### Exercise directions
Return the full listing below, unchanged.

### Supplied material
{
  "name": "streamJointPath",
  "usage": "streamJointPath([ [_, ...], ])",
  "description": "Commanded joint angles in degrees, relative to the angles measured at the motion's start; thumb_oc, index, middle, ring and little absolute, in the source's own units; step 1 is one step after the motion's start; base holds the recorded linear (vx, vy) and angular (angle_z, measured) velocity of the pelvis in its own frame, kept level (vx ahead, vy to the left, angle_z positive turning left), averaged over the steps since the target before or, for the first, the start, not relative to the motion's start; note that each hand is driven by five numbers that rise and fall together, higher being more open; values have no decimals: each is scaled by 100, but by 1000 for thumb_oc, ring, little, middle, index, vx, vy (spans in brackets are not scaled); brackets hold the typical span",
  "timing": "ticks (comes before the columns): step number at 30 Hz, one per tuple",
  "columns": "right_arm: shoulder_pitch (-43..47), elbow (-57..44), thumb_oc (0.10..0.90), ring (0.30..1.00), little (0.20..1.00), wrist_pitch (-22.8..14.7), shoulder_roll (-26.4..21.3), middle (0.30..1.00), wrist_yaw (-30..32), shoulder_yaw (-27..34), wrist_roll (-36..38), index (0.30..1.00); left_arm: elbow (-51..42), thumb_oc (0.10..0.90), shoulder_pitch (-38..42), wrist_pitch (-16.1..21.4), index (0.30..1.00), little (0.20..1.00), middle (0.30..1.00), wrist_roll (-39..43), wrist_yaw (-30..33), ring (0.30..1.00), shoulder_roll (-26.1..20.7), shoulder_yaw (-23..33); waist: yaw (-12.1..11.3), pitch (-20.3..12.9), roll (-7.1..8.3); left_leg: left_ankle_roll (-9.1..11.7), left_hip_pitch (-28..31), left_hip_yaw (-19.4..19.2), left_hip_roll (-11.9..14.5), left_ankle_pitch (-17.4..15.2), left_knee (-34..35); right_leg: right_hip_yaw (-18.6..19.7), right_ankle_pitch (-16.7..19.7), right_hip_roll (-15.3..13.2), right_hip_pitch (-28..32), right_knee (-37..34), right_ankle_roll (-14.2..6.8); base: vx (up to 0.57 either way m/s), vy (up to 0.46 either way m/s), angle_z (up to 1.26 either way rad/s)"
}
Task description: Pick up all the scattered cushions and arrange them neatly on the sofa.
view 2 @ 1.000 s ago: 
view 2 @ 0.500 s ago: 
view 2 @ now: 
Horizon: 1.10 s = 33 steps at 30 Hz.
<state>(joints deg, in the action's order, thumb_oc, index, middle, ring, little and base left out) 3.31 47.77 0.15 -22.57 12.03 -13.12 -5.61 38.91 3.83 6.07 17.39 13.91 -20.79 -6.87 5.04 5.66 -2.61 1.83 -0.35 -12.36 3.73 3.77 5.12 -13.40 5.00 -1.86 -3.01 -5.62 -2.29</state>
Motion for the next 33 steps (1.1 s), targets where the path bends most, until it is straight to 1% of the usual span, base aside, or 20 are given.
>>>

### Output for this task
{
  "name": "streamJointPath",
  "usage": "streamJointPath([ [_, ...], ])",
  "description": "Commanded joint angles in degrees, relative to the angles measured at the motion's start; thumb_oc, index, middle, ring and little absolute, in the source's own units; step 1 is one step after the motion's start; base holds the recorded linear (vx, vy) and angular (angle_z, measured) velocity of the pelvis in its own frame, kept level (vx ahead, vy to the left, angle_z positive turning left), averaged over the steps since the target before or, for the first, the start, not relative to the motion's start; note that each hand is driven by five numbers that rise and fall together, higher being more open; values have no decimals: each is scaled by 100, but by 1000 for thumb_oc, ring, little, middle, index, vx, vy (spans in brackets are not scaled); brackets hold the typical span",
  "timing": "ticks (comes before the columns): step number at 30 Hz, one per tuple",
  "columns": "right_arm: shoulder_pitch (-43..47), elbow (-57..44), thumb_oc (0.10..0.90), ring (0.30..1.00), little (0.20..1.00), wrist_pitch (-22.8..14.7), shoulder_roll (-26.4..21.3), middle (0.30..1.00), wrist_yaw (-30..32), shoulder_yaw (-27..34), wrist_roll (-36..38), index (0.30..1.00); left_arm: elbow (-51..42), thumb_oc (0.10..0.90), shoulder_pitch (-38..42), wrist_pitch (-16.1..21.4), index (0.30..1.00), little (0.20..1.00), middle (0.30..1.00), wrist_roll (-39..43), wrist_yaw (-30..33), ring (0.30..1.00), shoulder_roll (-26.1..20.7), shoulder_yaw (-23..33); waist: yaw (-12.1..11.3), pitch (-20.3..12.9), roll (-7.1..8.3); left_leg: left_ankle_roll (-9.1..11.7), left_hip_pitch (-28..31), left_hip_yaw (-19.4..19.2), left_hip_roll (-11.9..14.5), left_ankle_pitch (-17.4..15.2), left_knee (-34..35); right_leg: right_hip_yaw (-18.6..19.7), right_ankle_pitch (-16.7..19.7), right_hip_roll (-15.3..13.2), right_hip_pitch (-28..32), right_knee (-37..34), right_ankle_roll (-14.2..6.8); base: vx (up to 0.57 either way m/s), vy (up to 0.46 either way m/s), angle_z (up to 1.26 either way rad/s)"
}
Task description: Pick up all the scattered cushions and arrange them neatly on the sofa.
view 2 @ 1.000 s ago: 
view 2 @ 0.500 s ago: 
view 2 @ now: 
Horizon: 1.10 s = 33 steps at 30 Hz.
<state>(joints deg, in the action's order, thumb_oc, index, middle, ring, little and base left out) 3.31 47.77 0.15 -22.57 12.03 -13.12 -5.61 38.91 3.83 6.07 17.39 13.91 -20.79 -6.87 5.04 5.66 -2.61 1.83 -0.35 -12.36 3.73 3.77 5.12 -13.40 5.00 -1.86 -3.01 -5.62 -2.29</state>
Motion for the next 33 steps (1.1 s), targets where the path bends most, until it is straight to 1% of the usual span, base aside, or 20 are given.
>>>

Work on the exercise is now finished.